Provide only the number of lines below that hold "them".

^^^^^^^^

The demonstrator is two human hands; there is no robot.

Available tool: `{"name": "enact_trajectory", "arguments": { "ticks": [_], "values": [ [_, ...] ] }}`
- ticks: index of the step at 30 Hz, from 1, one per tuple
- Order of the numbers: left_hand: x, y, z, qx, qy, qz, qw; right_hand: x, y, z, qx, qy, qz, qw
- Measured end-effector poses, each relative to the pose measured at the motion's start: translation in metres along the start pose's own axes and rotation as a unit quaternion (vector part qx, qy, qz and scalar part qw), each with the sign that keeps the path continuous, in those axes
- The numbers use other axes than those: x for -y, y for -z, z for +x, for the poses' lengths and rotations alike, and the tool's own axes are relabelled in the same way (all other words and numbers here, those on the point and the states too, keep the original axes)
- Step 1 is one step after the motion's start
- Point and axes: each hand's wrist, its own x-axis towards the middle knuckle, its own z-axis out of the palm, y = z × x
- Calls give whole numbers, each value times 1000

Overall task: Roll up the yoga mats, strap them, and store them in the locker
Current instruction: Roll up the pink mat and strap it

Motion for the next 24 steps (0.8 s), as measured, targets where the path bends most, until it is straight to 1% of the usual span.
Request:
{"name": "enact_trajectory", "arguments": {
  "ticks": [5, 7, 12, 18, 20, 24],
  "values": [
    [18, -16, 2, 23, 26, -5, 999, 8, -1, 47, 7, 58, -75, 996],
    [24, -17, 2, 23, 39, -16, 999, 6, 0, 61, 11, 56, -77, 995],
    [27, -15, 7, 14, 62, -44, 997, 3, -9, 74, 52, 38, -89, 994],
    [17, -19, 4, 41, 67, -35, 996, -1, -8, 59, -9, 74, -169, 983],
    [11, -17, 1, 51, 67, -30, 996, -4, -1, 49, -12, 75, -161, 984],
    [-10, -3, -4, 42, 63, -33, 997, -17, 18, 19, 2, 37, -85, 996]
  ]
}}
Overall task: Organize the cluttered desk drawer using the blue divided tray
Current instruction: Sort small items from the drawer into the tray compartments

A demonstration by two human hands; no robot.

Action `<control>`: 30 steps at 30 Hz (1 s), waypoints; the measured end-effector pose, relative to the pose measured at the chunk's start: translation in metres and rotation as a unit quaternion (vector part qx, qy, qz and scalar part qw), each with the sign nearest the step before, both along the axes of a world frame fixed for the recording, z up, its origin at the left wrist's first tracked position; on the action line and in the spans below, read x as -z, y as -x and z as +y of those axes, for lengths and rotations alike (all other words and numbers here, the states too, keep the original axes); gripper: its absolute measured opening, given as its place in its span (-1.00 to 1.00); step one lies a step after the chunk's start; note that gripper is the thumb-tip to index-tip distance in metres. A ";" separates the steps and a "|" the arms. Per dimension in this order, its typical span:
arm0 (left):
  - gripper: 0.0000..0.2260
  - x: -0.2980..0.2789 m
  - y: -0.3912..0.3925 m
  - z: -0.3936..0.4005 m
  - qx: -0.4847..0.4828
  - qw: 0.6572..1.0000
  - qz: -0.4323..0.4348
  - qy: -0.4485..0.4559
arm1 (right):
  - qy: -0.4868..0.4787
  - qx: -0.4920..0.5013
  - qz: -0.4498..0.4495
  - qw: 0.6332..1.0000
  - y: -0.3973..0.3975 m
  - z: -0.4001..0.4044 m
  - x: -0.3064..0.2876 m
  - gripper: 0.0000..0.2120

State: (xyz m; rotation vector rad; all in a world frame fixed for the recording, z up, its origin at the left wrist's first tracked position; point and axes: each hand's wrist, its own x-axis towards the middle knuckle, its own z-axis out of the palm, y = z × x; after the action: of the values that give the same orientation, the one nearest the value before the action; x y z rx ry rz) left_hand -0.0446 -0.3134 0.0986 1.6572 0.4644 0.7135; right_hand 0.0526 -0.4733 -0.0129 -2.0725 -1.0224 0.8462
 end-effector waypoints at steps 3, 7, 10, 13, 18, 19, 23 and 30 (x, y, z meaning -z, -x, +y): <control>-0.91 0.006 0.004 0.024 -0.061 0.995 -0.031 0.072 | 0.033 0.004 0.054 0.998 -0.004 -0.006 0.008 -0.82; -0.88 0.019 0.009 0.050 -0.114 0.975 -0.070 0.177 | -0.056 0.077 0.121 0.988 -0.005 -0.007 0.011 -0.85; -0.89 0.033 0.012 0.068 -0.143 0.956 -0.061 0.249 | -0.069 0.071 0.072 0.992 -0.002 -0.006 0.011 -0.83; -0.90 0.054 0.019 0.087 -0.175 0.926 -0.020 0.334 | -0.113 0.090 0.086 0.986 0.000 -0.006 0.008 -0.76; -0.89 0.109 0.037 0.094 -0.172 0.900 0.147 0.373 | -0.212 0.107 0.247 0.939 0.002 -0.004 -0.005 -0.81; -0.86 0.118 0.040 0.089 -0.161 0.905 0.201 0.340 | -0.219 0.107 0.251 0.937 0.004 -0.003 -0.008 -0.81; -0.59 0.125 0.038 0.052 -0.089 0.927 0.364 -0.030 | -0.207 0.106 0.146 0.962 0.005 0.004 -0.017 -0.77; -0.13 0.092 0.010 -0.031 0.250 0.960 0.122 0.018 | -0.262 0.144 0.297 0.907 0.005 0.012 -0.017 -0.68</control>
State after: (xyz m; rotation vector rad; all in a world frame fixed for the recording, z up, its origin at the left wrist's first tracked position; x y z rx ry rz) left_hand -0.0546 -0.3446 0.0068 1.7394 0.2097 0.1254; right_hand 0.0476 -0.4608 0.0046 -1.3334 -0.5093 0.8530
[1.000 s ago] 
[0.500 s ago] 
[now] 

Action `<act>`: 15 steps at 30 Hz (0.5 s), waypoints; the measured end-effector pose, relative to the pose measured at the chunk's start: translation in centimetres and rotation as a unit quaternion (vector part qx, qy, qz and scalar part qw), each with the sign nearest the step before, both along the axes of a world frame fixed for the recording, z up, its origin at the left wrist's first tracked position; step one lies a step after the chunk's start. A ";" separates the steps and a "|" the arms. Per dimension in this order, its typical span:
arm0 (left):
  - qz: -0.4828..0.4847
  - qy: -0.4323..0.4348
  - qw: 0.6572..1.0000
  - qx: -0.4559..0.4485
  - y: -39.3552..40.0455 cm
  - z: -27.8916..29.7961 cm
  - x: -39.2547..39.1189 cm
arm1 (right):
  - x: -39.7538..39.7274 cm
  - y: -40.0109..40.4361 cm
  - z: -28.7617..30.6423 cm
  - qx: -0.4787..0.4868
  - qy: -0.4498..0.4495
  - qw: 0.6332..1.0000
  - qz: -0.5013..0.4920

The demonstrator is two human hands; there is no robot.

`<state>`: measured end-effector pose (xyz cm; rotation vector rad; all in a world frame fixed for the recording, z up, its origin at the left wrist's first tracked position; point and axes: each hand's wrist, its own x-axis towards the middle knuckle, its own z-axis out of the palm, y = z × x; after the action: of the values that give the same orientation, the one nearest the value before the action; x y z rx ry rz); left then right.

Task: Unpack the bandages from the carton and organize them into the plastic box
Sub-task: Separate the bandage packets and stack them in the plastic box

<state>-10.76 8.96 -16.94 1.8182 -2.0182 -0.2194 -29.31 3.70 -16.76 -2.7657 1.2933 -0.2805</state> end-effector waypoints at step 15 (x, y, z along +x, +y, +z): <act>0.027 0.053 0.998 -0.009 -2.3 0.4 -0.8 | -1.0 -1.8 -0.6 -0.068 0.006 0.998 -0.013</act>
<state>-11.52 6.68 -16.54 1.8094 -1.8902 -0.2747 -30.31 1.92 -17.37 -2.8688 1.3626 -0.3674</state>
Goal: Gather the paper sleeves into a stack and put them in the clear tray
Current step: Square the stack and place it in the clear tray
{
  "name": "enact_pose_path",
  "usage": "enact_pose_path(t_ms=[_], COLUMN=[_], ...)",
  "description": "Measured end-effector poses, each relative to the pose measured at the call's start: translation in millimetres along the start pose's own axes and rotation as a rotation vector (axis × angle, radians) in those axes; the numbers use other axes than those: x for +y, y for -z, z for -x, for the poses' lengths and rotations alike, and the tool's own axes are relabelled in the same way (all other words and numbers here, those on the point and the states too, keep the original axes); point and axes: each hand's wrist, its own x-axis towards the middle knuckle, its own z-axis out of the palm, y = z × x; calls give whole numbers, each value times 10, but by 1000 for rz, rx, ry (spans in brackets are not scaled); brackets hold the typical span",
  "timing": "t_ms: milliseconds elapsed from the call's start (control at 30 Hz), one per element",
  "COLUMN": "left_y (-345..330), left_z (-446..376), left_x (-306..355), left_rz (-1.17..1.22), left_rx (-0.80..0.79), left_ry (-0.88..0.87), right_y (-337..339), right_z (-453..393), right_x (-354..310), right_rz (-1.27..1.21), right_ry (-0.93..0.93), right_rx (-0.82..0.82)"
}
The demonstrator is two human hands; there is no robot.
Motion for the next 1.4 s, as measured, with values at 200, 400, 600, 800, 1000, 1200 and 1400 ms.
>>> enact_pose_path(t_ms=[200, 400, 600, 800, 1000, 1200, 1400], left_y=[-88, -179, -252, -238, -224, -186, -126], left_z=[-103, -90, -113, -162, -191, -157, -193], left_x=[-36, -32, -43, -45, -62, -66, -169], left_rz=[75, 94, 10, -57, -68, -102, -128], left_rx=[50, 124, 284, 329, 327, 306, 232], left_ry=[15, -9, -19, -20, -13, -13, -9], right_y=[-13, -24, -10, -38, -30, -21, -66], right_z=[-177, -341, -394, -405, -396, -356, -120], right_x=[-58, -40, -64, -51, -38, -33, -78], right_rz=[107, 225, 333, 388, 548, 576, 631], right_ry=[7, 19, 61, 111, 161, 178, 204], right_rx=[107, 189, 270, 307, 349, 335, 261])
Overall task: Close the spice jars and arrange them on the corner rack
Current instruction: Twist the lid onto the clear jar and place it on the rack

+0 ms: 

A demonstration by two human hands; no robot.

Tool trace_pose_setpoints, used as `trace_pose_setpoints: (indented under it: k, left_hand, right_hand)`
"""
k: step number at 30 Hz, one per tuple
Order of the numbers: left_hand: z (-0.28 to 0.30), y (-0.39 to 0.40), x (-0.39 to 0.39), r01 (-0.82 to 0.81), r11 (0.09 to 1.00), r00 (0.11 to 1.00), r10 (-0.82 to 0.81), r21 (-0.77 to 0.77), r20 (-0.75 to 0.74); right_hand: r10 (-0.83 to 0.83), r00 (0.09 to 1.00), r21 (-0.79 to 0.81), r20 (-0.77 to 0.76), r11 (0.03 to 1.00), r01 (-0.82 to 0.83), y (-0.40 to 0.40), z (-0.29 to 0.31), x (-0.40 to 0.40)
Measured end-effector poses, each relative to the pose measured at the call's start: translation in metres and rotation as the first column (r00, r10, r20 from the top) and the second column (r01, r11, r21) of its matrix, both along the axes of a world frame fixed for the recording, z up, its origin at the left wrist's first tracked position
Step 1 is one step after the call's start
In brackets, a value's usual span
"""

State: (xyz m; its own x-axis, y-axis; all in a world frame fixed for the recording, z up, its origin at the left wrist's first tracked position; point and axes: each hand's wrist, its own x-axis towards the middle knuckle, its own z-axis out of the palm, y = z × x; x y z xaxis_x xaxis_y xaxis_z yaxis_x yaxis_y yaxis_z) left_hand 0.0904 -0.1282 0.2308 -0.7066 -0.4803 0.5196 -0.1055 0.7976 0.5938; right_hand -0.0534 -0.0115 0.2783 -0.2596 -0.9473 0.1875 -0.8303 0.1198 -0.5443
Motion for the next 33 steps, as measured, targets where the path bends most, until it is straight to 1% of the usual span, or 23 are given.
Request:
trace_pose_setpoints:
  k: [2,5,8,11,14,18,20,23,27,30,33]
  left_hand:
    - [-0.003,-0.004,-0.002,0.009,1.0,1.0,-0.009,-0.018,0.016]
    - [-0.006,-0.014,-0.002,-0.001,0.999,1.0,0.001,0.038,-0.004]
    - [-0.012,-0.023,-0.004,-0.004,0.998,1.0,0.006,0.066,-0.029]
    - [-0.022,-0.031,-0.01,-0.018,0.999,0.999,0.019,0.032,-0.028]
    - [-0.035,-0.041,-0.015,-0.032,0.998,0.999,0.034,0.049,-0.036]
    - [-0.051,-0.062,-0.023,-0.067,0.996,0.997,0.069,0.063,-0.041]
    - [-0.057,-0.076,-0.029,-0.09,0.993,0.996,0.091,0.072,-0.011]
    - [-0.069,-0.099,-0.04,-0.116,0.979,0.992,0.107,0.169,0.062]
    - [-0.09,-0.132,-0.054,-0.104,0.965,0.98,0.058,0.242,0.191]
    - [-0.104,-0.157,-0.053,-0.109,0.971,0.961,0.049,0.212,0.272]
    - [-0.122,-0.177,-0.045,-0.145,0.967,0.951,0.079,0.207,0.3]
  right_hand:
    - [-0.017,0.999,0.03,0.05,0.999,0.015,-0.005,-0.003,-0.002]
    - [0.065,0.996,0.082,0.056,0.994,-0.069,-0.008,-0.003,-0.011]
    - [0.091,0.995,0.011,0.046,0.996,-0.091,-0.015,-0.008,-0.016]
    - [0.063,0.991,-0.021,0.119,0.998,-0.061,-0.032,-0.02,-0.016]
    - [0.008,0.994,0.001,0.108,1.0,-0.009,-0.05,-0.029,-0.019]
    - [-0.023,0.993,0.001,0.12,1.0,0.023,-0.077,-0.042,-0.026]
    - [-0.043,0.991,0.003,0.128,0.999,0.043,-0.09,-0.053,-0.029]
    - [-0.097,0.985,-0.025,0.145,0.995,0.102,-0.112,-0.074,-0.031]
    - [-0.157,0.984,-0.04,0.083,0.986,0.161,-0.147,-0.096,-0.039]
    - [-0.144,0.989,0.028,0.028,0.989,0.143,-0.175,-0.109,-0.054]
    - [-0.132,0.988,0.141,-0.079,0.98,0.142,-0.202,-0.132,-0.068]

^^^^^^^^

Solution for this task – 5